Pick out all lines with the word "segment" from the records that follow.

*Records contained in a dataset*.
● ● ● ● ●

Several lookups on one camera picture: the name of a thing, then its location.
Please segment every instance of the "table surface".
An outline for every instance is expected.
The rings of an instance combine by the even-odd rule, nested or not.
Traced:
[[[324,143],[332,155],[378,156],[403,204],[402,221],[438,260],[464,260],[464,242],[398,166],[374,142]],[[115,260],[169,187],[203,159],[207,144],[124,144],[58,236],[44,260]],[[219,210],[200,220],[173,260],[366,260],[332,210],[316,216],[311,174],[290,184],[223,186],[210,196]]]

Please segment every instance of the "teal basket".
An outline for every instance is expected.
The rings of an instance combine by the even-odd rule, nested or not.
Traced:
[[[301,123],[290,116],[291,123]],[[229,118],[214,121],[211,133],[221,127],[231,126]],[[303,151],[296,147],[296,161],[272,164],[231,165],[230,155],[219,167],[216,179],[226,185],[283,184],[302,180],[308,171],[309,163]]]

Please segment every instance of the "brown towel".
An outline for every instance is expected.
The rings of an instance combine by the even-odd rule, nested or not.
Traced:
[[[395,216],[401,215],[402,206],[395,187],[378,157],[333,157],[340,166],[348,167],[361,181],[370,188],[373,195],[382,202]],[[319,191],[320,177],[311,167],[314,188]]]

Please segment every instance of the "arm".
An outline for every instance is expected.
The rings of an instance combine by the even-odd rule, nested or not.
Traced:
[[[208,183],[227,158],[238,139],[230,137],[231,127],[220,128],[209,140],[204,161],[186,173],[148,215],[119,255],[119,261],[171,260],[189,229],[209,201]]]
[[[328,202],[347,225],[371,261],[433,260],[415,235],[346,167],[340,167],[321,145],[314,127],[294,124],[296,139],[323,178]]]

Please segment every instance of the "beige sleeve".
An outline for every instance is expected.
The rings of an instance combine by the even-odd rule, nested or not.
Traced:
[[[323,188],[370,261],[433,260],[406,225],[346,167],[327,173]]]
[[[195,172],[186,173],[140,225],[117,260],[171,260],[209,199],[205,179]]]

● ● ● ● ●

*Exercise response*.
Please segment every instance of the "table surface".
Please segment every instance of the "teal basket".
Please segment every instance of the "brown towel".
Please segment every instance of the "arm".
Please segment every instance of the "beige sleeve".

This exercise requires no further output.